* [Work to complete] Look below for the line with "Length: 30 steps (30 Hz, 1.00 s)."; begin the copy there and stop after the line with "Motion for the", keeping the text exact and the pictures out.

* [Materials provided]
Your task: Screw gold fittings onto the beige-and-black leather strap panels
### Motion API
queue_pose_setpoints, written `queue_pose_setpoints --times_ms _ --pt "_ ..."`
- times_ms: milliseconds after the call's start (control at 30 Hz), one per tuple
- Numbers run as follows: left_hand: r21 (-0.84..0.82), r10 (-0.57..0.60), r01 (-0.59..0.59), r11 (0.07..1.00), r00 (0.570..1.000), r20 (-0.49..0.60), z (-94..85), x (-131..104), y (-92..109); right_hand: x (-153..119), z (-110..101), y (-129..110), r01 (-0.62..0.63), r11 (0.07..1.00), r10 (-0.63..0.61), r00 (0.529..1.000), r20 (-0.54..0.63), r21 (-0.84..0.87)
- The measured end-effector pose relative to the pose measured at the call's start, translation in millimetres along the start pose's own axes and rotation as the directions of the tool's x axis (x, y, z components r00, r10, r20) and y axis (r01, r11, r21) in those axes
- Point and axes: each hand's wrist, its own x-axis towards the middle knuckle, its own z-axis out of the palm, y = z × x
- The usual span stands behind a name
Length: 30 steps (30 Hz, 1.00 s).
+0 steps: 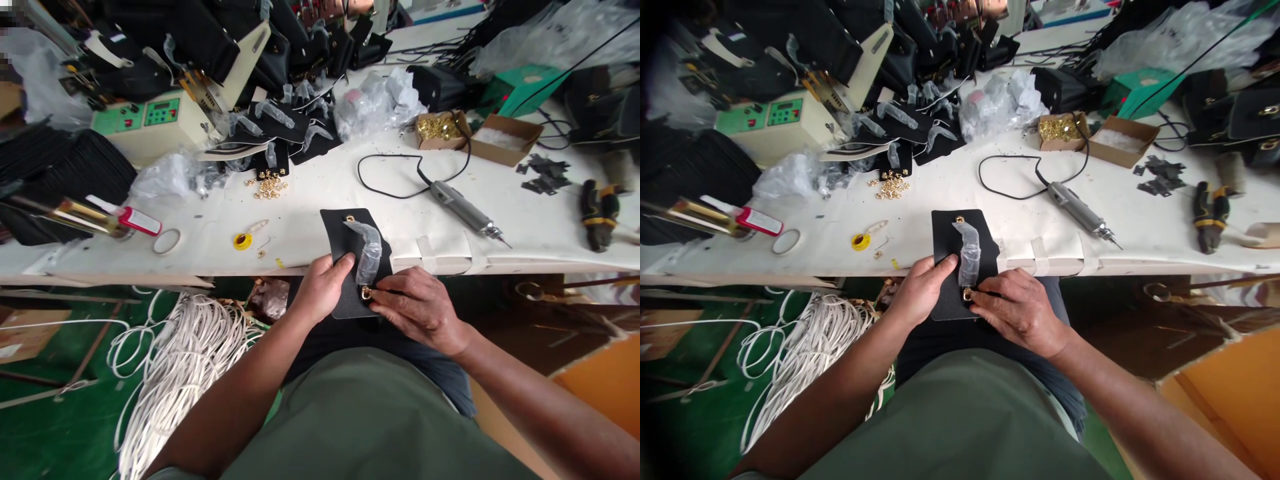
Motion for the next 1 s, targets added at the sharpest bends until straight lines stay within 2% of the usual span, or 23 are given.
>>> queue_pose_setpoints --times_ms 67,167,200,267,367,433,500,567,633,667,767,900,1000 --pt "-0.012 0.010 -0.010 1.000 1.000 -0.002 0.2 -0.2 1.2 -3.3 -0.8 -4.8 -0.044 0.999 0.045 0.997 -0.057 0.011" --pt "-0.062 0.010 -0.011 0.998 1.000 -0.016 1.8 -2.0 3.0 -10.2 0.4 -11.4 -0.219 0.974 0.227 0.959 -0.171 0.064" --pt "-0.091 0.003 -0.005 0.996 1.000 -0.016 2.7 -2.7 3.2 -12.7 1.8 -12.8 -0.298 0.950 0.311 0.927 -0.209 0.090" --pt "-0.156 -0.017 0.016 0.988 1.000 -0.007 4.9 -3.6 3.1 -16.8 5.6 -14.5 -0.452 0.874 0.485 0.836 -0.258 0.178" --pt "-0.231 -0.037 0.039 0.972 0.999 0.014 8.5 -3.1 3.2 -19.1 10.1 -15.9 -0.607 0.693 0.698 0.700 -0.153 0.388" --pt "-0.253 -0.030 0.034 0.967 0.999 0.021 10.9 -1.9 4.5 -18.0 9.7 -19.2 -0.627 0.637 0.736 0.668 -0.112 0.449" --pt "-0.247 0.000 0.003 0.969 1.000 0.011 13.1 -0.7 6.5 -15.4 6.1 -25.9 -0.574 0.736 0.665 0.712 -0.226 0.360" --pt "-0.221 0.045 -0.047 0.974 0.999 -0.013 14.8 -0.6 8.7 -11.6 1.0 -35.1 -0.471 0.866 0.500 0.794 -0.345 0.170" --pt "-0.187 0.085 -0.090 0.978 0.996 -0.037 16.0 -2.3 11.0 -6.4 -3.0 -43.8 -0.381 0.924 0.370 0.865 -0.339 0.036" --pt "-0.164 0.101 -0.107 0.981 0.994 -0.046 16.4 -4.0 12.2 -3.3 -3.9 -46.9 -0.361 0.933 0.345 0.884 -0.314 0.008" --pt "-0.053 0.142 -0.146 0.988 0.987 -0.068 16.2 -11.0 16.7 6.6 -1.0 -50.3 -0.373 0.928 0.355 0.894 -0.272 -0.015" --pt "0.110 0.189 -0.177 0.978 0.975 -0.115 13.5 -19.7 24.4 17.3 10.1 -47.6 -0.441 0.897 0.424 0.862 -0.279 0.003" --pt "0.187 0.179 -0.143 0.972 0.965 -0.191 7.5 -23.7 27.7 20.0 14.4 -47.6 -0.475 0.876 0.479 0.832 -0.282 0.085"
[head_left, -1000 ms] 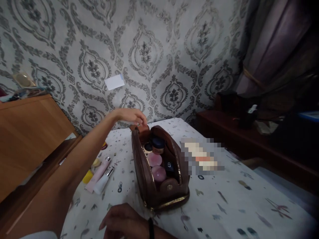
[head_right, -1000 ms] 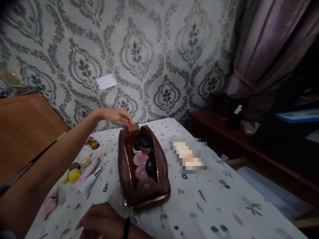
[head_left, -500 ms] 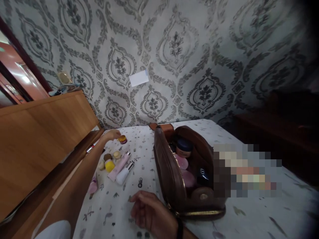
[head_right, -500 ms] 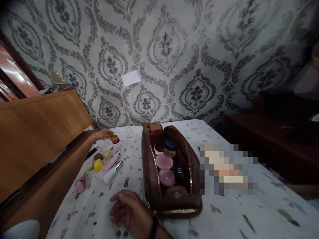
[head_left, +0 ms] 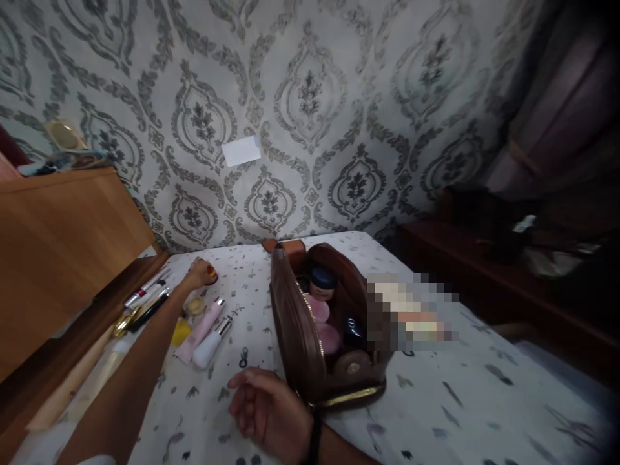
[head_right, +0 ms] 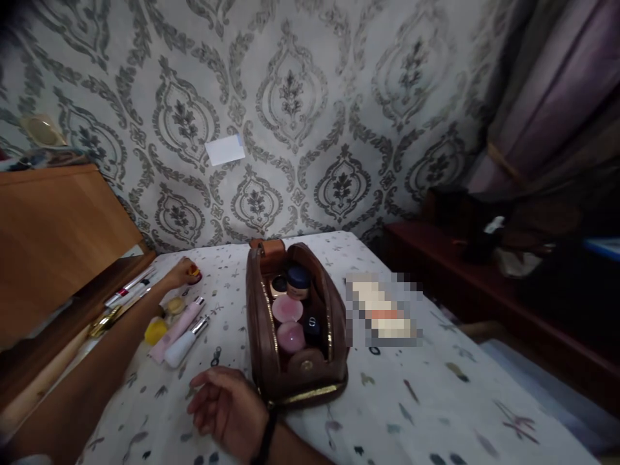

* [Solution for this exercise]
Length: 30 steps (30 Hz, 1.00 s).
+0 steps: 
Motion for the next 1 s, targets added at the sharpest bends until straight lines stay within 2% of the usual span, or 23 are given.

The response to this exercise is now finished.